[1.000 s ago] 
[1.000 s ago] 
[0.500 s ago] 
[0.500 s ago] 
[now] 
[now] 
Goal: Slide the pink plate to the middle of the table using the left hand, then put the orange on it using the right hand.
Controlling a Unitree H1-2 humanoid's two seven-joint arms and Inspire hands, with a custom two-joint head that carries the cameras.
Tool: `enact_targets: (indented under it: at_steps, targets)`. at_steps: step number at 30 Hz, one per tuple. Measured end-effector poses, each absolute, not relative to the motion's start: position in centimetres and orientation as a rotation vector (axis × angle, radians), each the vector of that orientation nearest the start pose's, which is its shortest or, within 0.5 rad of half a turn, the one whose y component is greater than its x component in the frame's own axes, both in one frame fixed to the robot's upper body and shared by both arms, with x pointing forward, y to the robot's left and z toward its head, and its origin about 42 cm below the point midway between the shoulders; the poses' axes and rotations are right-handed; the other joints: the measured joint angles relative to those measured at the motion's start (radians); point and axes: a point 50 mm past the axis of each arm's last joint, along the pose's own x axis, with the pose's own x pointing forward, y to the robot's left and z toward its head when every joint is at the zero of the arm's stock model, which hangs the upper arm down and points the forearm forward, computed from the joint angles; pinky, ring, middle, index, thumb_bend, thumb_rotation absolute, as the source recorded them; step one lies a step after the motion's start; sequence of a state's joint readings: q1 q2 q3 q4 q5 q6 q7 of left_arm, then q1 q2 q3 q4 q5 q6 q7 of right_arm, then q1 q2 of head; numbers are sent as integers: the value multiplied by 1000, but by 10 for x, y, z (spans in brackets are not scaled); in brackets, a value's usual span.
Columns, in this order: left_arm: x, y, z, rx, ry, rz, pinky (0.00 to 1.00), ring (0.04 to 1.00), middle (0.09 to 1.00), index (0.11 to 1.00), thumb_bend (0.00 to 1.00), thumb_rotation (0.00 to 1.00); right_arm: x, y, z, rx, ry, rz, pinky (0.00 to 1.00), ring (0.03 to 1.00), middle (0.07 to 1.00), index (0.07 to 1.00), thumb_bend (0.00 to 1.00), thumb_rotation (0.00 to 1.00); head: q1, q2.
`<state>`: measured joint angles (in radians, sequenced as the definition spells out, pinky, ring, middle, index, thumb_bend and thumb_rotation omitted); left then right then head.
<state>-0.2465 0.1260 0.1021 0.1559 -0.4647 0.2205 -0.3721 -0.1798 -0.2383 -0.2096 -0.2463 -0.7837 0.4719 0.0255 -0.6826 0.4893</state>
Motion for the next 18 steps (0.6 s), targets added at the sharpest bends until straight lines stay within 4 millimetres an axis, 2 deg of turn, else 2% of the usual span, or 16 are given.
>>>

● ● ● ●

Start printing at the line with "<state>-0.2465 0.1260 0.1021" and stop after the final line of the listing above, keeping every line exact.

Exercise result:
<state>-0.2465 0.1260 0.1021 0.1559 -0.4647 0.2205 -0.3721 -0.1798 -0.2383 -0.2096 -0.2463 -0.7837 0.4719 0.0255 -0.6826 0.4893</state>
Motion for the next 18 steps (0.6 s), targets added at the sharpest bends until straight lines stay within 4 millimetres an axis, 2 deg of turn, else 2% of the usual span, or 16 are given.
>>>

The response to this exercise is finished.